FIG. 1 is a schematic view of a contaminated soil agitation apparatus according to an embodiment of the present invention, FIG. 2 is a schematic perspective view of a grinding unit with a cover removed in the contaminated soil agitation apparatus shown in FIG. 1, Is an actual photograph of the crushing unit with the cover removed.

1 to 3, a contaminated soil agitation apparatus 100 according to an embodiment of the present invention includes a frame 10, a hopper 20, a transfer unit 30, a crushing unit 40, (50).

The frame 10 is for supporting the transfer unit 30, the crushing unit 40, etc. constituting the contaminated soil agitation apparatus 100. That is, the horizontal frame 11 is installed on the ground via a wheel (not shown). A plurality of vertical frames 12 are coupled to the horizontal frame 11 along a vertical direction.

The hopper 10 is for feeding contaminated soil, and is supported on a vertical frame 12 installed at a high position on one side of the horizontal frame 11. The hopper 20 is wide in the upper part and narrow in the lower part, facilitating the introduction of the contaminated soil through the open upper part.

The transfer unit 30 is connected to the lower portion of the hopper 20 so as to supply the contaminated soil introduced from the hopper 20 to the crushing unit 40 to be described later at a predetermined speed and amount. The transfer unit 30 includes a transfer tube 31 and a screw (not shown).

The transfer pipe 31 is formed in the shape of an empty tube and has an outlet 32 communicating with the hopper 20 at one end to receive contaminated soil and at the other end to discharge contaminated soil. The screw is rotatably installed in the transfer pipe (31). A motor (35) for rotating the screw is provided outside the transfer pipe (31). The screw is rotated at the same position, but the contaminated soil is conveyed at a constant speed toward the discharge port 32 by the conveying blade formed in a spiral shape on the screw. The constitution of the screw is a well-known member, which is widely used for transferring the material, and thus a detailed description thereof will be omitted.

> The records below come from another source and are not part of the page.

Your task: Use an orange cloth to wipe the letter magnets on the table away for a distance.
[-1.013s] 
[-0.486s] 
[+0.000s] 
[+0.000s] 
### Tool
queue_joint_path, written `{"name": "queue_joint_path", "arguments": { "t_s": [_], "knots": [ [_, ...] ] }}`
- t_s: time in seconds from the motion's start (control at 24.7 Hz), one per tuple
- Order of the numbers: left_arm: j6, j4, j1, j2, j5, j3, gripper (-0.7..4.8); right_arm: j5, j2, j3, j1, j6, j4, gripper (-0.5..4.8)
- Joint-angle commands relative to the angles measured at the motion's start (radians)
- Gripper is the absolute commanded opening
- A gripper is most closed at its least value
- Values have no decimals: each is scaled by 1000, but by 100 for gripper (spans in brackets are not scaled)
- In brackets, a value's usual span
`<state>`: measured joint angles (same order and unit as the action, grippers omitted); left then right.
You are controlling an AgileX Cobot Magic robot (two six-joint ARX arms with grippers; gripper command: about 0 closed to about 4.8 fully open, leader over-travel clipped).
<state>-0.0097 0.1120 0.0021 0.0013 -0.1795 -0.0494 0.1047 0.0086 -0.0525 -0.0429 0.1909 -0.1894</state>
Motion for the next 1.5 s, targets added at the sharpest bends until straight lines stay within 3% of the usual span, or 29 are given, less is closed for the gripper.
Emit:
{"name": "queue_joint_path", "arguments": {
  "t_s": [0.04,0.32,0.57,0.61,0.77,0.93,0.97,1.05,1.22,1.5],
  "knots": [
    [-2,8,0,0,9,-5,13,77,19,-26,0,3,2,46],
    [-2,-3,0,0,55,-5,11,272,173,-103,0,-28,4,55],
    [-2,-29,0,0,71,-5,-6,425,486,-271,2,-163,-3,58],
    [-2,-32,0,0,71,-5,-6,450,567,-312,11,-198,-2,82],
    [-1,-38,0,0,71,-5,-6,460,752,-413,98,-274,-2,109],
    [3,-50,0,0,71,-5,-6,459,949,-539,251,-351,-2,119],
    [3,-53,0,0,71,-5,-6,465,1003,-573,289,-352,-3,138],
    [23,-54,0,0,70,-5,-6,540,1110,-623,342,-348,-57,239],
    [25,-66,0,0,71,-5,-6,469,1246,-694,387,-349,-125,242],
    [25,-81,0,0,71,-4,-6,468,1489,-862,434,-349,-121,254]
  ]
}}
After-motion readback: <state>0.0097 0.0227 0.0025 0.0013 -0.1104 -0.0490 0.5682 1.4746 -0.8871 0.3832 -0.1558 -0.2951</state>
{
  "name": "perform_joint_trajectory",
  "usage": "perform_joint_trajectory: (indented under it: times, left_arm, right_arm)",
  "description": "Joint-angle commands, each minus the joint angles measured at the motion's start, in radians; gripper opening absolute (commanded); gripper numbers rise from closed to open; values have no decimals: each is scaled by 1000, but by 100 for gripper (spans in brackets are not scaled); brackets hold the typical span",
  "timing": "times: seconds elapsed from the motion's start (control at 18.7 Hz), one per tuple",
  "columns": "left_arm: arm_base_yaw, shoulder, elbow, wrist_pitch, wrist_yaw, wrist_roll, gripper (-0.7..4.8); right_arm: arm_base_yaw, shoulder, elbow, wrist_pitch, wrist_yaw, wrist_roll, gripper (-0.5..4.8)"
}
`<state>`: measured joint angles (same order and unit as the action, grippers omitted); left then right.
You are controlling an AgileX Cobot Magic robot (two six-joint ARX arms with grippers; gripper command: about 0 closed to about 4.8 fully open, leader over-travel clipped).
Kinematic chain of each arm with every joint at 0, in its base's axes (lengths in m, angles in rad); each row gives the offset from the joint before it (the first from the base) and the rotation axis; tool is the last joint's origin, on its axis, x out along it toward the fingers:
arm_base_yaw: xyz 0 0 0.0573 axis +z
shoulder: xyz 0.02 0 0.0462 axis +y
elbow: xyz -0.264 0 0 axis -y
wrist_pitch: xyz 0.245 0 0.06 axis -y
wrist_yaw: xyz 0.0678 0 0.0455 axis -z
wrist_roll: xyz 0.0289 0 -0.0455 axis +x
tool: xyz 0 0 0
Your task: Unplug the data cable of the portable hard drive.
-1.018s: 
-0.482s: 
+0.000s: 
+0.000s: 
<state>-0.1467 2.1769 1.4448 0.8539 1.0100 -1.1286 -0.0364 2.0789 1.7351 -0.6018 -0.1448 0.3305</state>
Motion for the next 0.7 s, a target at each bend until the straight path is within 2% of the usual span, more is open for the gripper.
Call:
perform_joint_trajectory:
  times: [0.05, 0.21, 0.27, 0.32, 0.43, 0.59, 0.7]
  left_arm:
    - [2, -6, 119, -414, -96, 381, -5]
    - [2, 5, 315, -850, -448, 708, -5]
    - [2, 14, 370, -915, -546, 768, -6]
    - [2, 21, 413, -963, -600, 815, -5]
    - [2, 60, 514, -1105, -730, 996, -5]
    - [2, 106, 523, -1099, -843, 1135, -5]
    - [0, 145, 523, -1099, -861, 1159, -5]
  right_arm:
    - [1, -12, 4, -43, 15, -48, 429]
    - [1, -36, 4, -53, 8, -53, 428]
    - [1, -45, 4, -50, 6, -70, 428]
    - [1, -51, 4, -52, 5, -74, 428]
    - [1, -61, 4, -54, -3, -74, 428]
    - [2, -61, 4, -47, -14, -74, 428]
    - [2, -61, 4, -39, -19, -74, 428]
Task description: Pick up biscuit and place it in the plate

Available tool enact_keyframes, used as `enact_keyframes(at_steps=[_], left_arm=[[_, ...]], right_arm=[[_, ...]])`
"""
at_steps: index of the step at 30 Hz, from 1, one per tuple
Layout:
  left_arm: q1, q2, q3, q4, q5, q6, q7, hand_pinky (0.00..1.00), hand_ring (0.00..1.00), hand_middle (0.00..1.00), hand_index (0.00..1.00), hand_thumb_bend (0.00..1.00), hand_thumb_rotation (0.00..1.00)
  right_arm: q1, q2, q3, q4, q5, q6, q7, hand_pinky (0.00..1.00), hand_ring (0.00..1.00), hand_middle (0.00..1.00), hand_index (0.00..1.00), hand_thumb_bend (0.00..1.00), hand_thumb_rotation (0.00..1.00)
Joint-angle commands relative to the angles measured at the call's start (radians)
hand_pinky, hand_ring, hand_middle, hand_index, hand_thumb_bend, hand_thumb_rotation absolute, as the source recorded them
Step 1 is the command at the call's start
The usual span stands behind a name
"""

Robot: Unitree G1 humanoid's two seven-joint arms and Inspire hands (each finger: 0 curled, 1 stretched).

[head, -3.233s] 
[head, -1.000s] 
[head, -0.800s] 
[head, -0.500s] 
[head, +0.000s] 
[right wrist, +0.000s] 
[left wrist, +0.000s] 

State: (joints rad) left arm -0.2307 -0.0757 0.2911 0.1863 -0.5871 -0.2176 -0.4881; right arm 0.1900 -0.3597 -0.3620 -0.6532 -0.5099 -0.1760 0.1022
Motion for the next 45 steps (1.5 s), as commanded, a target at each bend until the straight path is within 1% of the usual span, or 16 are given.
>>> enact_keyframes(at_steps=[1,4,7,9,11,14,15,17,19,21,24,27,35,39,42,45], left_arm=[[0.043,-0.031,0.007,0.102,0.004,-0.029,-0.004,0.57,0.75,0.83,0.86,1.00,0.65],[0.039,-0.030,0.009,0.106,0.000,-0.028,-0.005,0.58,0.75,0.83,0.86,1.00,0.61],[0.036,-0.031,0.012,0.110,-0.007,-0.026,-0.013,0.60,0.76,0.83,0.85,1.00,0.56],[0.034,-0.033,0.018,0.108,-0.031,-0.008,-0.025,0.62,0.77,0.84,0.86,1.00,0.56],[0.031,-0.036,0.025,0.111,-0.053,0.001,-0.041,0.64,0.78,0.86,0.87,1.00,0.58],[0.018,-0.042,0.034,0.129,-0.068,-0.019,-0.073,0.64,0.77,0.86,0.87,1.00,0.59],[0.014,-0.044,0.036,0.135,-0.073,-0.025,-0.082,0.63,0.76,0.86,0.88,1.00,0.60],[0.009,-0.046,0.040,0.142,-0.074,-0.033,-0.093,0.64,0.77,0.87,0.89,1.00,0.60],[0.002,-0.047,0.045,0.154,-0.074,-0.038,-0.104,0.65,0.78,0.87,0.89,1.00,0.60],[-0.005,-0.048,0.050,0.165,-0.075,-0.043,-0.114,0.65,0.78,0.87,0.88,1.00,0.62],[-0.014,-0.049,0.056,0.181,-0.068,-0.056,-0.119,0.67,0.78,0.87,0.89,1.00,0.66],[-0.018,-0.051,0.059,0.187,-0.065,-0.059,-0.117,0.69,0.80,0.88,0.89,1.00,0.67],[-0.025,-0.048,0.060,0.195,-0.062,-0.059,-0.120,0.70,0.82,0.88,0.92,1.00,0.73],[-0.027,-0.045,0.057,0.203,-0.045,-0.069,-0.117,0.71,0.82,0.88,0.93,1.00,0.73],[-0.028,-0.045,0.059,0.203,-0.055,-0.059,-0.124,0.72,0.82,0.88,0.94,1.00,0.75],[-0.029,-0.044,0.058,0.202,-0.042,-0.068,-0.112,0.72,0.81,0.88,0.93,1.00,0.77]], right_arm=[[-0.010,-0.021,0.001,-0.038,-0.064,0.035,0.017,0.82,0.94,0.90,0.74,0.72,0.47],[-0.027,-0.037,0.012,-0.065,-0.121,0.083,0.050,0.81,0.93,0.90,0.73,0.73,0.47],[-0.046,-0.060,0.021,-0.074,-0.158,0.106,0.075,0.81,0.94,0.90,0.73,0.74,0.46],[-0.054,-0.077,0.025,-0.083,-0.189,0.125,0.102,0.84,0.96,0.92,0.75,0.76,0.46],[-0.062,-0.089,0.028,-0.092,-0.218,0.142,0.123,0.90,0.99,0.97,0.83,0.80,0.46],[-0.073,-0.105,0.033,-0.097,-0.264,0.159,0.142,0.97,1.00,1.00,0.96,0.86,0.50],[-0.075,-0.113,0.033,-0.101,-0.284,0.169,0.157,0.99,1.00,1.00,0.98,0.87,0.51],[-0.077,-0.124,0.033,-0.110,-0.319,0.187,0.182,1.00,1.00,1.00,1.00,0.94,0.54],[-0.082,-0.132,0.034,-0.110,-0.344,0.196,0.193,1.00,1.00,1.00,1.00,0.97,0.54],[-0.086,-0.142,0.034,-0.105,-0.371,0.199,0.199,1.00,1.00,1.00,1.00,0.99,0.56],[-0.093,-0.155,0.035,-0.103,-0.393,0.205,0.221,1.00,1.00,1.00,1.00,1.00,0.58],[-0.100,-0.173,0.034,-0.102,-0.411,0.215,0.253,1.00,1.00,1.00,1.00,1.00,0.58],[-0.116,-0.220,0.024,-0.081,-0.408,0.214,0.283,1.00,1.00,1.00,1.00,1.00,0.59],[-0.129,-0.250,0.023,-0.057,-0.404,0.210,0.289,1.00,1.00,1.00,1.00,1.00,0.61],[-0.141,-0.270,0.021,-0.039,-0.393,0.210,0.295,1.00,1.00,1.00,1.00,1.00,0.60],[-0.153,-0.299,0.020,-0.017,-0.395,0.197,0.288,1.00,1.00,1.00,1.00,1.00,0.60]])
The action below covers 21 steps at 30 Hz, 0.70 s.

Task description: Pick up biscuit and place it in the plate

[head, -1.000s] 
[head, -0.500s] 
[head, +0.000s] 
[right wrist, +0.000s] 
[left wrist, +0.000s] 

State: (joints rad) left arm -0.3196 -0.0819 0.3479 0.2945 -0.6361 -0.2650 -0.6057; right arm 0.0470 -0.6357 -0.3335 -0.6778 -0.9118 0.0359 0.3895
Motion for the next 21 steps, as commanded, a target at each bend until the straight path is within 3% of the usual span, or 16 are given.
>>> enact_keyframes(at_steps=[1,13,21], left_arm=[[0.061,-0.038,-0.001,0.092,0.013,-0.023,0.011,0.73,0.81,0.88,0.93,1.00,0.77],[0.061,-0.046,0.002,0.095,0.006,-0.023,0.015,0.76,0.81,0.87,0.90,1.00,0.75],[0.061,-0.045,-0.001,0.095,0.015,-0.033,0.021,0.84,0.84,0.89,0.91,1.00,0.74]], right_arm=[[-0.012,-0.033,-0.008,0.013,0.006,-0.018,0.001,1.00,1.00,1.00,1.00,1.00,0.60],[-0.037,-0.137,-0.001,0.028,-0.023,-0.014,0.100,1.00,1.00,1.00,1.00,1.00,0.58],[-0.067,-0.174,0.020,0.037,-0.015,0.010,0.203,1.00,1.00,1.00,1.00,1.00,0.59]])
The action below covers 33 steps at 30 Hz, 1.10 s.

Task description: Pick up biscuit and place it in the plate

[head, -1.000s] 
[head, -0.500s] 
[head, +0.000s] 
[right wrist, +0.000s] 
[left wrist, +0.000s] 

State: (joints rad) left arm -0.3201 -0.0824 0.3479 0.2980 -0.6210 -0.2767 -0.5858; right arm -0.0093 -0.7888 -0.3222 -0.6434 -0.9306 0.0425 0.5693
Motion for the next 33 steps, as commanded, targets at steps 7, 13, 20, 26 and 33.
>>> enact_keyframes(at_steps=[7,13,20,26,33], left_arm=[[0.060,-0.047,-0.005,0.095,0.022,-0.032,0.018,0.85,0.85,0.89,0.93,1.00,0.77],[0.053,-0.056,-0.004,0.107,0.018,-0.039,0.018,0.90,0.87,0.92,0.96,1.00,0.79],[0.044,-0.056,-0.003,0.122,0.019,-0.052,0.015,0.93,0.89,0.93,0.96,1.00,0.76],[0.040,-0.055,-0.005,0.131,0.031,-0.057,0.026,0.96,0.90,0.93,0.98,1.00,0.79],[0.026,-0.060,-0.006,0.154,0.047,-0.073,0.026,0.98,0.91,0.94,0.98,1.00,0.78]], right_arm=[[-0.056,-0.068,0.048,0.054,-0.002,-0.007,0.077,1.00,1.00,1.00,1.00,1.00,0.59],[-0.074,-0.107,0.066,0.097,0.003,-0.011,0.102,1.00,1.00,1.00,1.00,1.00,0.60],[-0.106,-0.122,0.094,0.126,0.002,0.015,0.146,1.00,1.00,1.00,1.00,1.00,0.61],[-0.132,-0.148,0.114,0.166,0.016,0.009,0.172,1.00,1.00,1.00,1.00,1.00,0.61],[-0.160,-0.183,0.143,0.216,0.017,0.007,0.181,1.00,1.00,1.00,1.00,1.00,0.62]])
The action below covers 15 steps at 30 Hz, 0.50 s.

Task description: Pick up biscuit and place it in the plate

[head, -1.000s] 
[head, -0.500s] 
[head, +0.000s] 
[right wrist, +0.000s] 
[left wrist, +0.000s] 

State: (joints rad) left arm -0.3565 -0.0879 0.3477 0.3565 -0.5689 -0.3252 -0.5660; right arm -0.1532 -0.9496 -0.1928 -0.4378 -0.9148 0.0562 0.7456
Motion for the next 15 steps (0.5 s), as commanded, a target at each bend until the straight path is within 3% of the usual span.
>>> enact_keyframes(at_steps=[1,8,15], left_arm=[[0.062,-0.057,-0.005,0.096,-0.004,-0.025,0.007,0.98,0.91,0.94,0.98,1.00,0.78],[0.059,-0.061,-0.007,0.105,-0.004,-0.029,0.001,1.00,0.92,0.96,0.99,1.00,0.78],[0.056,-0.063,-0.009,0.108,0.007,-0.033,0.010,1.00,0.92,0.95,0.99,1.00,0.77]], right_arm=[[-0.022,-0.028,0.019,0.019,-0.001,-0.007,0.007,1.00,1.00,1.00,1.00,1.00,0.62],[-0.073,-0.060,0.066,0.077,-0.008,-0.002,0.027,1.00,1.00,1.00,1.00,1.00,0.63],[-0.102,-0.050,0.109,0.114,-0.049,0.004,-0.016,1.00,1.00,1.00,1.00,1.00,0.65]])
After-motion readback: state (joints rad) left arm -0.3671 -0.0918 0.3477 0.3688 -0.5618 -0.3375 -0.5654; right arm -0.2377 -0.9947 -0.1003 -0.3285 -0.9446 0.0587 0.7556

In addition, an upper portion of the transfer pipe 31 is provided with a tube 36 for supplying the first treatment liquid for purifying the contaminated soil into the transfer pipe 31. 1 is connected to the first feeder 39 for supplying the treatment liquid. The first treatment liquid may be used in various ways depending on the nature and type of contaminated soil. In this embodiment, an aqueous solution containing ferrous sulfate is used as the first treatment liquid. When the first treatment liquid is supplied to the transfer pipe 31, the contaminated soil is mixed with the first treatment liquid in the process of being moved in the transfer pipe 31.

The grinding unit 40 is for grinding and crushing the contaminated soil mixed with the first treatment liquid. In the case of fine soil such as clay or soil containing a lot of moisture, even if the second treatment liquid which will be described later is injected, there is a problem that it is not sufficiently mixed with the second treatment liquid as described in the related art. . Accordingly, in the present invention, the contaminated soil is crushed in order to crush the soil forming the entrances and to enlarge the surface area of the soil particles contaminated with oil to the outside.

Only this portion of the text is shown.